Morocco’s Acceptance of Aid is a Sovereign Choice. \ Newslooks \ Washington DC \ Opinion . On September 8, a 6.8-magnitude earthquake hit Morocco’s Al Houz region near Marrakesh, leaving around three thousand dead and over five thousand injured across the country. What the Moroccans have had to endure this month has been beyond horrendous. Frightening and horrific stories told by survivors have shaken us all. As Morocco suffers from its deadliest earthquake since the February 1960 quake in Agadir, there has been an outpouring of compassion and solidarity from people worldwide.

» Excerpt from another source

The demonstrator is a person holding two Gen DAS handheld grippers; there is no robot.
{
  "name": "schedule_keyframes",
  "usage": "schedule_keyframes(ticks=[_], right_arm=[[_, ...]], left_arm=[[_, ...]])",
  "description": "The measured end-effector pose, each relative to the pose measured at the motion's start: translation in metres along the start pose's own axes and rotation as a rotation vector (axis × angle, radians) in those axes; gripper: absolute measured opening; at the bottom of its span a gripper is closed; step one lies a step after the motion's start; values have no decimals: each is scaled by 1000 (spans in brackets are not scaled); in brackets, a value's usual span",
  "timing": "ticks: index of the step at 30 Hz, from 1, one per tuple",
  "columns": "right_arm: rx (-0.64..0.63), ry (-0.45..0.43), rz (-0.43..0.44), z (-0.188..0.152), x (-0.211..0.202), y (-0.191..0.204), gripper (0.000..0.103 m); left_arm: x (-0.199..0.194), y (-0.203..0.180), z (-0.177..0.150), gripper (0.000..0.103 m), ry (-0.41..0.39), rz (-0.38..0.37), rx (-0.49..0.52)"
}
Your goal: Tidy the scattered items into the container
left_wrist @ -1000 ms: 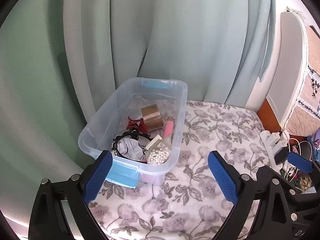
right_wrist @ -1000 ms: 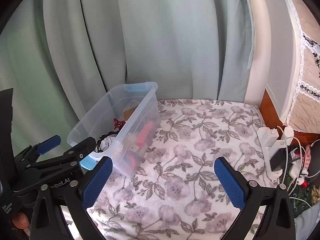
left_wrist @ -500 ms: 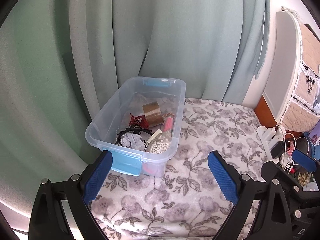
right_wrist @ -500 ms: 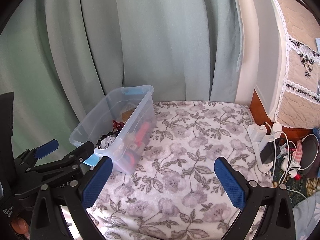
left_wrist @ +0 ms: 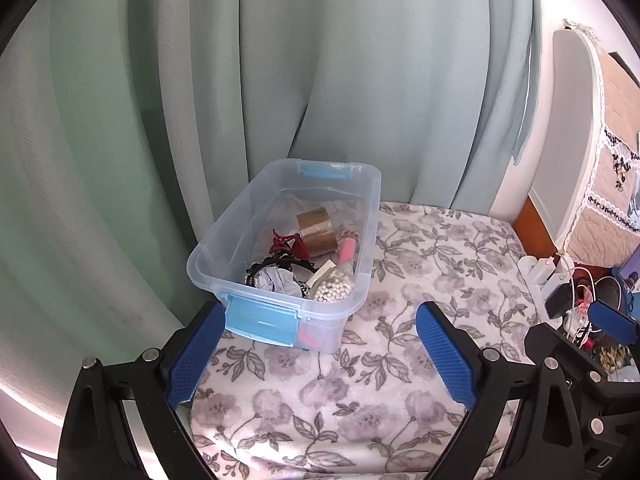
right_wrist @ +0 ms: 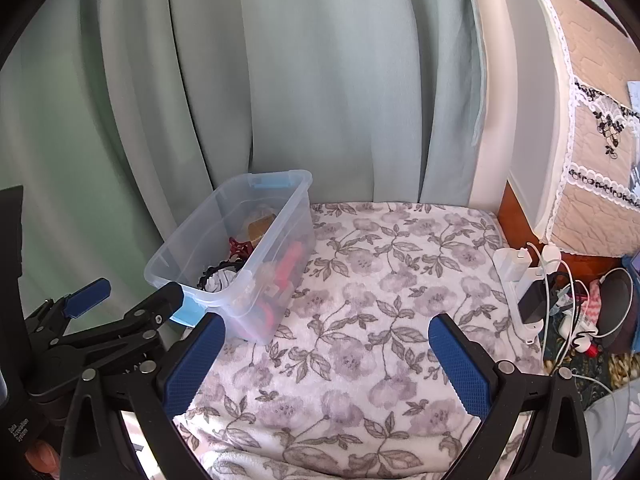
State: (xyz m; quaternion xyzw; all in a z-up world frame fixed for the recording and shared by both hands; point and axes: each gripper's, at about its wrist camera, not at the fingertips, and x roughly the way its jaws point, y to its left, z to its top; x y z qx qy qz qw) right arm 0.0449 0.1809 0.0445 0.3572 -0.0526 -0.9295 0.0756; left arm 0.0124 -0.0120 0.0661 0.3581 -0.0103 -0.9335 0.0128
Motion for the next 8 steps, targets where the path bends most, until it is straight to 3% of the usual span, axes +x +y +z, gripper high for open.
schedule_keyframes(ticks=[8], right_arm=[[0,8,-1,-3,0,2,103]], left_arm=[[0,0,-4,97,-11,0,-7]])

Authorities in Rabat have assessed Morocco’s aid requirements and recognized the need to coordinate all relief efforts prior to accepting any foreign assistance in the wake of this month’s earthquake. Thus far, Morocco has accepted offers from four friendly countries to send search and rescue teams from four countries: Spain, the United Kingdom, Qatar, and the United Arab Emirates (UAE).
Because Morocco has not accepted assistance from other countries such as France there have been many narratives pushed in the media’s information sphere, serving to politicize the tragic situation.
“Generally speaking, following a catastrophe like this one, a country needs to assess what kind of aid it needs on the very short term according to its own capacity and keeping in mind the necessity to functionally and productively coordinating all forces on the ground—namely on a territory which is far from being huge,” Lorena Stella Martini, advocacy and communications assistant at the European Council on Foreign Relations, told Newslooks.
“Taking [these] paramount, technical matters into consideration, from a diplomatic point of view, it looks like in the wake of this crisis Rabat has decided to surround itself with countries it perceives to be very close and towards which it feels an affinity. But to be honest I would not read this as a message of hostility towards the others,” added Martini.
Morocco’s Acceptance of Aid
Morocco’s choice to accept aid from Spain was no surprise. Of course, there is much to say about geographic proximity. But political and diplomatic factors are in play too. Since the return of warmth in Moroccan Spanish relations in March 2022 and the reset of bilateral ties in February at a summit in Rabat, relations between the two countries have warmed significantly.
Morocco values its relationship with Spain, which recently reversed its decades-long stance on the Sahara conflict to support Morocco’s autonomy proposal. Madrid’s shift vis-à-vis the Sahara issue is important to Morocco’s national security interests. Within the context of this month’s crisis, Rabat turning to Madrid for assistance illustrates how much the North African kingdom values its relationship with Spain and would like to see more European capitals follow in Madrid’s footsteps in terms of backing Morocco’s autonomy proposal.
Morocco United Kingdom.
Morocco accepting assistance from the United Kingdom speaks to the extent to which Rabat-London relations have strengthened since the signing of the UK-Morocco association agreement in December 2019. “While there have been claims that the acceptance of UK’s aid might be motivated by Rabat’s will to strengthen the partnership with a not-EU country, and to take the distance from France, I would rather focus on the strong relationship between London and Rabat, and on the will to enhance the cooperation with the UK,” commented Martini.
Morocco UAE, Qatar.
Qatar and the UAE being the other countries that Morocco has accepted aid from following this month’s earthquake is easy to understand given the history of close ties between Rabat and these two Gulf Cooperation Council (GCC) states. Over the decades, Qatar and the UAE, in alignment with the other four GCC members, have sided with Rabat in the Sahara conflict.
“Morocco has been in one [way] or another building for itself a particular direction in its international alliances and it is heavily based on the Sahara issue. States that do recognize Rabat’s ownership over the Sahara are recognized as allies, and states that do not do so are considered enemies that should not be collaborated with.” Explained Zeidon Alkinani, a non-resident fellow at Arab Center Washington DC, in an interview with Newslooks..
Indeed, it is no secret that Morocco’s relationship with France has been troubled in recent years. France’s refusal to join the US and Israel in recognizing Moroccan sovereignty over the Sahara, the warming of French-Algerian relations, and migration issues have contributed to rising levels of friction between Rabat and Paris. The problems in the North African kingdom’s relationship with France have received significant attention in the international media in light of the September 8 earthquake in Morocco. However, some experts caution against reading too much into problems in French Moroccan relations amid this period of “earthquake diplomacy” playing out this month.
“I would refrain from considering Morocco’s lack of acceptance of humanitarian aid from France as a milestone or a further step in the framework of tensions between the two countries,” Martini told Newslooks.
“As of today, I think this would mean stretching the reading of what is happening. In my opinion, what we could draw from this is that France is not in the closest, priority relational circle for Morocco right now. But this is something we already knew, and I would not go further than that.”